Today, Taylor Sheridan is television’s billion-dollar man, responsible for running the increasingly sprawling Yellowstone franchise. But half a decade ago he was just making his directorial bones, starting with this tight little thriller whose setting (a Native American reservation in Wyoming), story (a murder-mystery), and characters (taciturn heroes holding grudges and secrets) telegraphed where he was heading. Starring Jeremy Renner as a veteran game-tracker and Elizabeth Olsen as a FBI agent, Wind River follows the unlikely pair as they unravel a murder-mystery. It’s a tidy little whodunit, with a late-act switch in perspective that works better than it should. Although, sure, it could use some Kevin Costner gravitas.

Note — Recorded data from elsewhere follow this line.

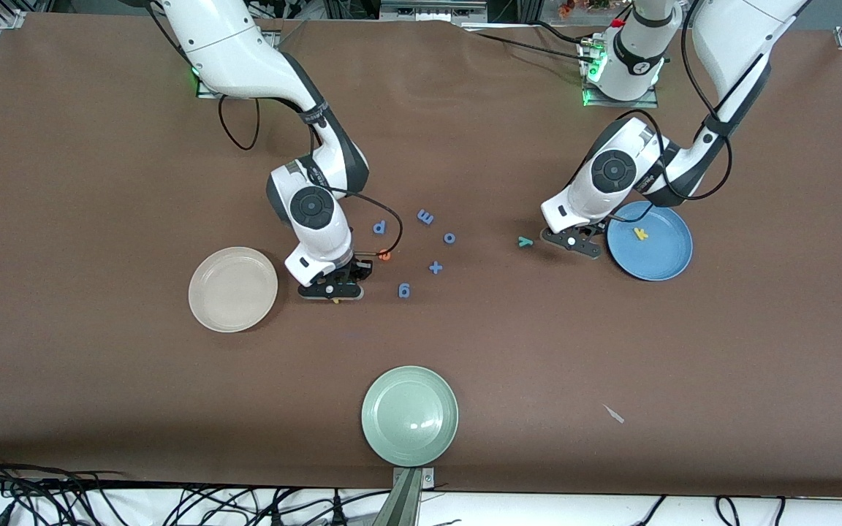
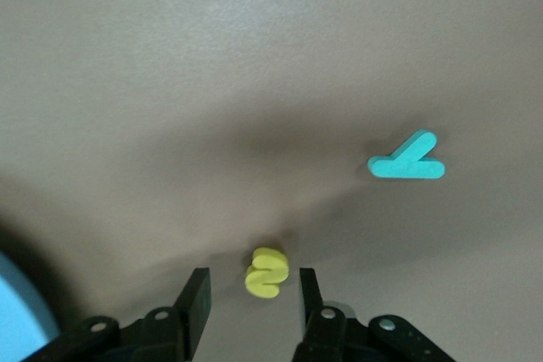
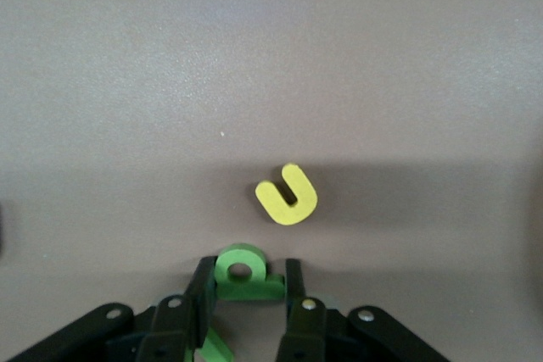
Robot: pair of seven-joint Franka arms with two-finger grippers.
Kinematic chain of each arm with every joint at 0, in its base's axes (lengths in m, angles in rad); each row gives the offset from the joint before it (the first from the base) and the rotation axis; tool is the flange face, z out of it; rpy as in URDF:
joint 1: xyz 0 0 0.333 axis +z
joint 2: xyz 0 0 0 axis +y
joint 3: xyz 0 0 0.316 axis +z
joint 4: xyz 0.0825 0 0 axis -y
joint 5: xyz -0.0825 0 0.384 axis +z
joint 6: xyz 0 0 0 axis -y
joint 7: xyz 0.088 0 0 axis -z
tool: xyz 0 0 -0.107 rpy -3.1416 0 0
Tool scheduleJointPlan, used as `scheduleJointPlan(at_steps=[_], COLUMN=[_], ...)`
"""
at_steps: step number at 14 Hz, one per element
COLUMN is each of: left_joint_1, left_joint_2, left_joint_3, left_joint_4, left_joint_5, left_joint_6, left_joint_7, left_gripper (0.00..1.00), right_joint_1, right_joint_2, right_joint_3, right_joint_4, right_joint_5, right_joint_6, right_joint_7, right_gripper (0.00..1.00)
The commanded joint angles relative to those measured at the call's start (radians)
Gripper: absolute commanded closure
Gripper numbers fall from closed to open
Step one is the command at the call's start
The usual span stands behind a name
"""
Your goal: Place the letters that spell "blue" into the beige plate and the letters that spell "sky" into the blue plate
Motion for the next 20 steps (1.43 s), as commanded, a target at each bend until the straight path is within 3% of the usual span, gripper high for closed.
scheduleJointPlan(at_steps=[1,5,8,10,13,15,16,20], left_joint_1=[0.011,0.016,0.018,0.018,0.021,0.033,0.048,0.161], left_joint_2=[0.048,0.044,0.042,0.044,0.039,0.027,0.013,-0.057], left_joint_3=[-0.002,0.000,0.000,0.003,0.003,0.003,0.000,-0.007], left_joint_4=[0.002,0.002,0.000,-0.003,-0.003,0.011,0.015,0.026], left_joint_5=[0.036,0.037,0.037,0.036,0.036,0.034,0.034,0.026], left_joint_6=[0.047,0.040,0.036,0.036,0.033,-0.005,-0.021,-0.093], left_joint_7=[0.000,0.004,0.004,0.004,0.001,0.000,0.006,0.082], left_gripper=[0.49,0.50,0.55,0.68,0.96,1.00,1.00,1.00], right_joint_1=[-0.009,-0.068,-0.133,-0.136,-0.136,-0.136,-0.136,-0.134], right_joint_2=[-0.026,-0.083,-0.116,-0.132,-0.161,-0.169,-0.169,-0.175], right_joint_3=[-0.004,-0.022,-0.040,-0.103,-0.142,-0.143,-0.143,-0.136], right_joint_4=[-0.005,0.052,0.055,0.041,-0.023,-0.037,-0.036,-0.025], right_joint_5=[0.005,0.005,0.003,0.003,0.003,0.005,0.005,0.006], right_joint_6=[-0.071,-0.255,-0.315,-0.354,-0.337,-0.325,-0.325,-0.335], right_joint_7=[-0.046,-0.184,-0.335,-0.440,-0.472,-0.474,-0.472,-0.454], right_gripper=[0.77,0.77,0.77,0.76,0.74,0.46,0.38,0.28])
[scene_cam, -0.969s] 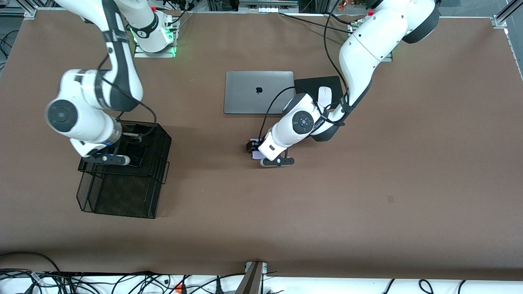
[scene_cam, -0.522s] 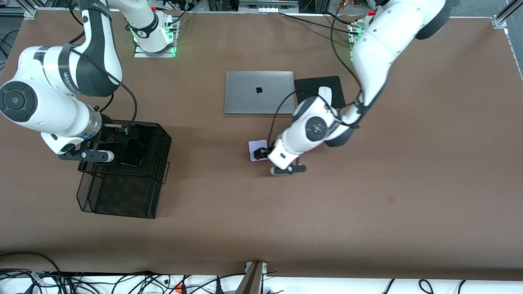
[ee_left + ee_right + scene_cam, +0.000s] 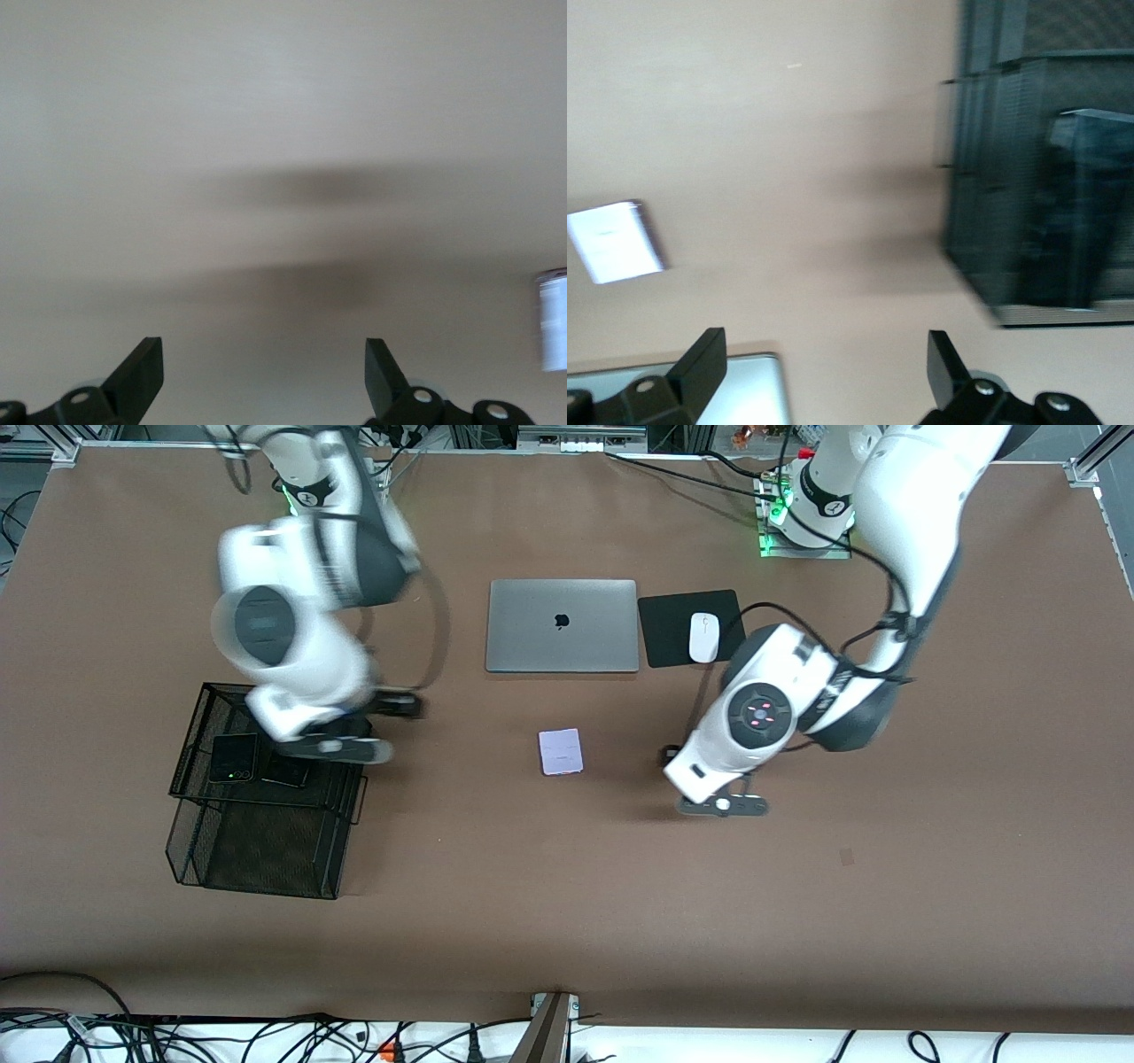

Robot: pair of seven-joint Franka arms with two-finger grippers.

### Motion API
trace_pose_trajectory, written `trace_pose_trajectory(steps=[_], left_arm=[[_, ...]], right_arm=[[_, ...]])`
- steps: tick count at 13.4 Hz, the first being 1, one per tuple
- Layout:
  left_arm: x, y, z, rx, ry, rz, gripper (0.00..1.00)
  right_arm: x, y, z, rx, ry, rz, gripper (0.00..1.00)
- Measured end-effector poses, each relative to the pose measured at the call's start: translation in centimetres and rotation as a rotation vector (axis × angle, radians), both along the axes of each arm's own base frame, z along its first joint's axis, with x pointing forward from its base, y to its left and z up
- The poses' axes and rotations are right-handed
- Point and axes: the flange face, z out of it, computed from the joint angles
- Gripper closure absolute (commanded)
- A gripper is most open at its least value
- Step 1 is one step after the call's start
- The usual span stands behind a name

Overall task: Place phones with both arms
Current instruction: 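Move the right gripper to the white phone while the left gripper withdraws, then grasp the white HUAWEI phone with the right gripper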

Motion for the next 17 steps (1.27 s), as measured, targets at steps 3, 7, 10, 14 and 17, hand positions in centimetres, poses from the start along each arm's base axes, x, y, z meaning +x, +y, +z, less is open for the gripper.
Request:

Soft (on-demand, including Apple TV and Google Play)

When it premiered at the Toronto International Film Festival this past September, Canadian filmmaker Joseph Amenta’s feature debut arrived with a more provocative, but perhaps unsellable, title. Now making its way to home audiences after a short theatrical run, it is very much worth taking the time to explore the hard world of Soft. A coming-of-age film that feels like Larry Clark’s infamous urban tragedy Kids stripped of its sleaze, the film follows three young genderqueer friends in Toronto over the course of one summer. Amenta operates with their heart on their sleeve and ambitions on-camera, finding tremendous strength with its trio of performers and a vision of the city that is as alive and energetic as it is malicious.

The Office, Seasons 1-9 (Crave)

There could be a whole essay – or even limited series, really – about how the biggest thing to come out of the streaming wars is the resurgence of decades-old U.S. network television. There’s a reason, after all, why Crave sent out a press release the other week trumpeting its biggest acquisition of the year. No, it wasn’t a new movie or original series, but all nine seasons of NBC’s The Office. Previously housed in Netflix Canada’s catalogue, the sitcom is now live on Crave – because some times you’d just rather watch Michael Scott burn his foot on a George Foreman Grill for the umpteenth time rather than watch something new. Hey, I feel you.